Exercise instructions :: From the first line to the last, write out the listing exactly.
───── Material for this task
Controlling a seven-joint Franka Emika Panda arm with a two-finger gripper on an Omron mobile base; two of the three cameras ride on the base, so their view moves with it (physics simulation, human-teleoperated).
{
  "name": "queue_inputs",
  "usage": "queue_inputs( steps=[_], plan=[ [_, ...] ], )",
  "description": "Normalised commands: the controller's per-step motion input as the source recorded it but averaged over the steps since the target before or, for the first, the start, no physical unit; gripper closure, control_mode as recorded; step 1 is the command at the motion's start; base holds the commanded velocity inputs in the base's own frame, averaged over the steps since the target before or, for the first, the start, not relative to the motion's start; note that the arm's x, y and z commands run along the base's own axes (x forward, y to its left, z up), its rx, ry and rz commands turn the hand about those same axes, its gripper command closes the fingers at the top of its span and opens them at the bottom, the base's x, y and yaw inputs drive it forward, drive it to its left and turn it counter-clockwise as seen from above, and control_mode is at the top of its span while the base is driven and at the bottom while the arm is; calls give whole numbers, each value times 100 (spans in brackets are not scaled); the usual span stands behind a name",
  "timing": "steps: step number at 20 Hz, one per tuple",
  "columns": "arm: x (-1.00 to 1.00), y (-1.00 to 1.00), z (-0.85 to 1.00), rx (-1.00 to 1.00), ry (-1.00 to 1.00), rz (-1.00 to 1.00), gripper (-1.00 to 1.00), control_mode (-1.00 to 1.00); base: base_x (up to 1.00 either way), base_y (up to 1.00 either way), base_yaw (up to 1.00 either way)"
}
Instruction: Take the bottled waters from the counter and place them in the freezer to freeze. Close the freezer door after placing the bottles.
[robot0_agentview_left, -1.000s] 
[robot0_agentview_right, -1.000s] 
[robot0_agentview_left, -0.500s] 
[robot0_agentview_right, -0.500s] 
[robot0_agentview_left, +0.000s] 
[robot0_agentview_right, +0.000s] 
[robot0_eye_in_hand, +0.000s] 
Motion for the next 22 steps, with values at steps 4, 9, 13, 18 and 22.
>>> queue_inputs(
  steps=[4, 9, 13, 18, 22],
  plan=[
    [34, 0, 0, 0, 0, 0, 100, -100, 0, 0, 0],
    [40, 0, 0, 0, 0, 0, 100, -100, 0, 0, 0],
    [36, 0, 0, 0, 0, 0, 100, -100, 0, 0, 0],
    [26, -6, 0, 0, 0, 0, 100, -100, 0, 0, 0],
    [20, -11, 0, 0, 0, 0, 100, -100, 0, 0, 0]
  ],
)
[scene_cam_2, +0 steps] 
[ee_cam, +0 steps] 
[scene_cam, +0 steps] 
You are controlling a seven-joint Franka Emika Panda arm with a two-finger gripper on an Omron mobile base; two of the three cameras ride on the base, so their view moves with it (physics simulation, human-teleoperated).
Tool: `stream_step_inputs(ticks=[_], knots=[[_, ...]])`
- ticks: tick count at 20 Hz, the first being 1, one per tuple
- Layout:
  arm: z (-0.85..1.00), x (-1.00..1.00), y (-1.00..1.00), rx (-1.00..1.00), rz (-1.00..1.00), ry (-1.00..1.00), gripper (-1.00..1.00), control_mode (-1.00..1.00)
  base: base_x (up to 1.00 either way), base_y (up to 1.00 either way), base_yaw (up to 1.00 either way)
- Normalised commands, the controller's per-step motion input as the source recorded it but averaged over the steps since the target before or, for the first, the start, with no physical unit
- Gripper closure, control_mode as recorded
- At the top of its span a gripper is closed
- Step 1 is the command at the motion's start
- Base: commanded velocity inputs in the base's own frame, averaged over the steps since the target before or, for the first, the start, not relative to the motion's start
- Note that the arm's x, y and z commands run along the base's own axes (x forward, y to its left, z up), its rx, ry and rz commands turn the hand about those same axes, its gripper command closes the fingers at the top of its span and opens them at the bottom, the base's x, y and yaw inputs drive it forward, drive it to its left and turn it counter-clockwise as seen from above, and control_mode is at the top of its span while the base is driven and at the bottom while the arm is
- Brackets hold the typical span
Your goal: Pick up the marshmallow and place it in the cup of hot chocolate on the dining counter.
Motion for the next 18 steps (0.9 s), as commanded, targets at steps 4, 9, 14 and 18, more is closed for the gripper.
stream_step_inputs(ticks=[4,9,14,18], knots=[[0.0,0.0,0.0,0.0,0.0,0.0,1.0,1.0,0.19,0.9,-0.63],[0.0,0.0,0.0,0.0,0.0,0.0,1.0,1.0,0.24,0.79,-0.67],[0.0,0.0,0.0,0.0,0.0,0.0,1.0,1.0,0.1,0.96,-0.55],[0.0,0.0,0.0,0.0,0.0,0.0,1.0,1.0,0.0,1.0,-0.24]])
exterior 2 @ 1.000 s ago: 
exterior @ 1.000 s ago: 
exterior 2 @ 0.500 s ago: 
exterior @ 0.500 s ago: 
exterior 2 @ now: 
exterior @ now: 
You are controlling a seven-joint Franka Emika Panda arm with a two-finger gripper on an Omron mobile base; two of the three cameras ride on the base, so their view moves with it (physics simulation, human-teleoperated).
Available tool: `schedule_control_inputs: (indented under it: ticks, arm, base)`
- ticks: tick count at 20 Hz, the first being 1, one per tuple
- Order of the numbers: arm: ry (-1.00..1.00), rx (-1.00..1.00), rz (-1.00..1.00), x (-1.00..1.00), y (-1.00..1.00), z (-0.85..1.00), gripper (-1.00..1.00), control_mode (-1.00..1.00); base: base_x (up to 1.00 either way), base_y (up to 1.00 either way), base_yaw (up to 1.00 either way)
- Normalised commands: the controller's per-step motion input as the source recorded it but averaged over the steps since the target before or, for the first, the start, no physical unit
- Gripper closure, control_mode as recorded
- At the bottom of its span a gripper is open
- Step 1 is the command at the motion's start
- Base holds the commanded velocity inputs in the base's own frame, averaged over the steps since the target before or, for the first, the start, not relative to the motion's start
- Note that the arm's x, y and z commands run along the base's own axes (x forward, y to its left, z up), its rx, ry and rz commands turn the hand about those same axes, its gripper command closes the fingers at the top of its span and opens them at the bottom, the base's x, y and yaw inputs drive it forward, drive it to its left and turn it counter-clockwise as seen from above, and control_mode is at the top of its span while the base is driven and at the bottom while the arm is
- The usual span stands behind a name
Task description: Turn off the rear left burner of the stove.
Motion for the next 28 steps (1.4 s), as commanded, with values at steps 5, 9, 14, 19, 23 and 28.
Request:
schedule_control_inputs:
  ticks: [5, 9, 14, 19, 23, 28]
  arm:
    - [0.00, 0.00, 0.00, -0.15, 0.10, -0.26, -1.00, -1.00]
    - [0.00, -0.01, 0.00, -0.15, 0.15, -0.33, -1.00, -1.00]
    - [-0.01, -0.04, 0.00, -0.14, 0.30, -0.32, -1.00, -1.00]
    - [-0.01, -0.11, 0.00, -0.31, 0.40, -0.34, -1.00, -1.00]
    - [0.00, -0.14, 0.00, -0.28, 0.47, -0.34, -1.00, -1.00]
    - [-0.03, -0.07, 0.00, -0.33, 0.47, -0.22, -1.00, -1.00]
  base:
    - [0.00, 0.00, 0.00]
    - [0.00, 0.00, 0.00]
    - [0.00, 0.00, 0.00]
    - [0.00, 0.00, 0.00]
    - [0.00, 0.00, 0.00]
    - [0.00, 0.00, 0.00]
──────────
Output ::
Controlling a seven-joint Franka Emika Panda arm with a two-finger gripper on an Omron mobile base; two of the three cameras ride on the base, so their view moves with it (physics simulation, human-teleoperated).
{
  "name": "queue_inputs",
  "usage": "queue_inputs( steps=[_], plan=[ [_, ...] ], )",
  "description": "Normalised commands: the controller's per-step motion input as the source recorded it but averaged over the steps since the target before or, for the first, the start, no physical unit; gripper closure, control_mode as recorded; step 1 is the command at the motion's start; base holds the commanded velocity inputs in the base's own frame, averaged over the steps since the target before or, for the first, the start, not relative to the motion's start; note that the arm's x, y and z commands run along the base's own axes (x forward, y to its left, z up), its rx, ry and rz commands turn the hand about those same axes, its gripper command closes the fingers at the top of its span and opens them at the bottom, the base's x, y and yaw inputs drive it forward, drive it to its left and turn it counter-clockwise as seen from above, and control_mode is at the top of its span while the base is driven and at the bottom while the arm is; calls give whole numbers, each value times 100 (spans in brackets are not scaled); the usual span stands behind a name",
  "timing": "steps: step number at 20 Hz, one per tuple",
  "columns": "arm: x (-1.00 to 1.00), y (-1.00 to 1.00), z (-0.85 to 1.00), rx (-1.00 to 1.00), ry (-1.00 to 1.00), rz (-1.00 to 1.00), gripper (-1.00 to 1.00), control_mode (-1.00 to 1.00); base: base_x (up to 1.00 either way), base_y (up to 1.00 either way), base_yaw (up to 1.00 either way)"
}
Instruction: Take the bottled waters from the counter and place them in the freezer to freeze. Close the freezer door after placing the bottles.
[robot0_agentview_left, -1.000s] 
[robot0_agentview_right, -1.000s] 
[robot0_agentview_left, -0.500s] 
[robot0_agentview_right, -0.500s] 
[robot0_agentview_left, +0.000s] 
[robot0_agentview_right, +0.000s] 
[robot0_eye_in_hand, +0.000s] 
Motion for the next 22 steps, with values at steps 4, 9, 13, 18 and 22.
>>> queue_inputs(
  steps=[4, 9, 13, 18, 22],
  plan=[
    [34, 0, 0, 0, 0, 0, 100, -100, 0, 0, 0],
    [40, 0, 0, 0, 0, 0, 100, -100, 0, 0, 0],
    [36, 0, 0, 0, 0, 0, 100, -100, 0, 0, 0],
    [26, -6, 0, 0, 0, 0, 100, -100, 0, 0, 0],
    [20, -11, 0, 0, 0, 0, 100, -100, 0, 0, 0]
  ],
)
[scene_cam_2, +0 steps] 
[ee_cam, +0 steps] 
[scene_cam, +0 steps] 
You are controlling a seven-joint Franka Emika Panda arm with a two-finger gripper on an Omron mobile base; two of the three cameras ride on the base, so their view moves with it (physics simulation, human-teleoperated).
Tool: `stream_step_inputs(ticks=[_], knots=[[_, ...]])`
- ticks: tick count at 20 Hz, the first being 1, one per tuple
- Layout:
  arm: z (-0.85..1.00), x (-1.00..1.00), y (-1.00..1.00), rx (-1.00..1.00), rz (-1.00..1.00), ry (-1.00..1.00), gripper (-1.00..1.00), control_mode (-1.00..1.00)
  base: base_x (up to 1.00 either way), base_y (up to 1.00 either way), base_yaw (up to 1.00 either way)
- Normalised commands, the controller's per-step motion input as the source recorded it but averaged over the steps since the target before or, for the first, the start, with no physical unit
- Gripper closure, control_mode as recorded
- At the top of its span a gripper is closed
- Step 1 is the command at the motion's start
- Base: commanded velocity inputs in the base's own frame, averaged over the steps since the target before or, for the first, the start, not relative to the motion's start
- Note that the arm's x, y and z commands run along the base's own axes (x forward, y to its left, z up), its rx, ry and rz commands turn the hand about those same axes, its gripper command closes the fingers at the top of its span and opens them at the bottom, the base's x, y and yaw inputs drive it forward, drive it to its left and turn it counter-clockwise as seen from above, and control_mode is at the top of its span while the base is driven and at the bottom while the arm is
- Brackets hold the typical span
Your goal: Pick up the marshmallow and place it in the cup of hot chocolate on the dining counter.
Motion for the next 18 steps (0.9 s), as commanded, targets at steps 4, 9, 14 and 18, more is closed for the gripper.
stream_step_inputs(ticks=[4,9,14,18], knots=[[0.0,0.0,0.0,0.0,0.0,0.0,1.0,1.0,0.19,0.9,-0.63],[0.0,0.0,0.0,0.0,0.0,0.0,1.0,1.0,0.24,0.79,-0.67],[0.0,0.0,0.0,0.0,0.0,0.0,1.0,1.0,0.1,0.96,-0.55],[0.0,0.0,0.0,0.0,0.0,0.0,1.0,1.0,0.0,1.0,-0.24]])
exterior 2 @ 1.000 s ago: 
exterior @ 1.000 s ago: 
exterior 2 @ 0.500 s ago: 
exterior @ 0.500 s ago: 
exterior 2 @ now: 
exterior @ now: 
You are controlling a seven-joint Franka Emika Panda arm with a two-finger gripper on an Omron mobile base; two of the three cameras ride on the base, so their view moves with it (physics simulation, human-teleoperated).
Available tool: `schedule_control_inputs: (indented under it: ticks, arm, base)`
- ticks: tick count at 20 Hz, the first being 1, one per tuple
- Order of the numbers: arm: ry (-1.00..1.00), rx (-1.00..1.00), rz (-1.00..1.00), x (-1.00..1.00), y (-1.00..1.00), z (-0.85..1.00), gripper (-1.00..1.00), control_mode (-1.00..1.00); base: base_x (up to 1.00 either way), base_y (up to 1.00 either way), base_yaw (up to 1.00 either way)
- Normalised commands: the controller's per-step motion input as the source recorded it but averaged over the steps since the target before or, for the first, the start, no physical unit
- Gripper closure, control_mode as recorded
- At the bottom of its span a gripper is open
- Step 1 is the command at the motion's start
- Base holds the commanded velocity inputs in the base's own frame, averaged over the steps since the target before or, for the first, the start, not relative to the motion's start
- Note that the arm's x, y and z commands run along the base's own axes (x forward, y to its left, z up), its rx, ry and rz commands turn the hand about those same axes, its gripper command closes the fingers at the top of its span and opens them at the bottom, the base's x, y and yaw inputs drive it forward, drive it to its left and turn it counter-clockwise as seen from above, and control_mode is at the top of its span while the base is driven and at the bottom while the arm is
- The usual span stands behind a name
Task description: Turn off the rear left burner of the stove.
Motion for the next 28 steps (1.4 s), as commanded, with values at steps 5, 9, 14, 19, 23 and 28.
Request:
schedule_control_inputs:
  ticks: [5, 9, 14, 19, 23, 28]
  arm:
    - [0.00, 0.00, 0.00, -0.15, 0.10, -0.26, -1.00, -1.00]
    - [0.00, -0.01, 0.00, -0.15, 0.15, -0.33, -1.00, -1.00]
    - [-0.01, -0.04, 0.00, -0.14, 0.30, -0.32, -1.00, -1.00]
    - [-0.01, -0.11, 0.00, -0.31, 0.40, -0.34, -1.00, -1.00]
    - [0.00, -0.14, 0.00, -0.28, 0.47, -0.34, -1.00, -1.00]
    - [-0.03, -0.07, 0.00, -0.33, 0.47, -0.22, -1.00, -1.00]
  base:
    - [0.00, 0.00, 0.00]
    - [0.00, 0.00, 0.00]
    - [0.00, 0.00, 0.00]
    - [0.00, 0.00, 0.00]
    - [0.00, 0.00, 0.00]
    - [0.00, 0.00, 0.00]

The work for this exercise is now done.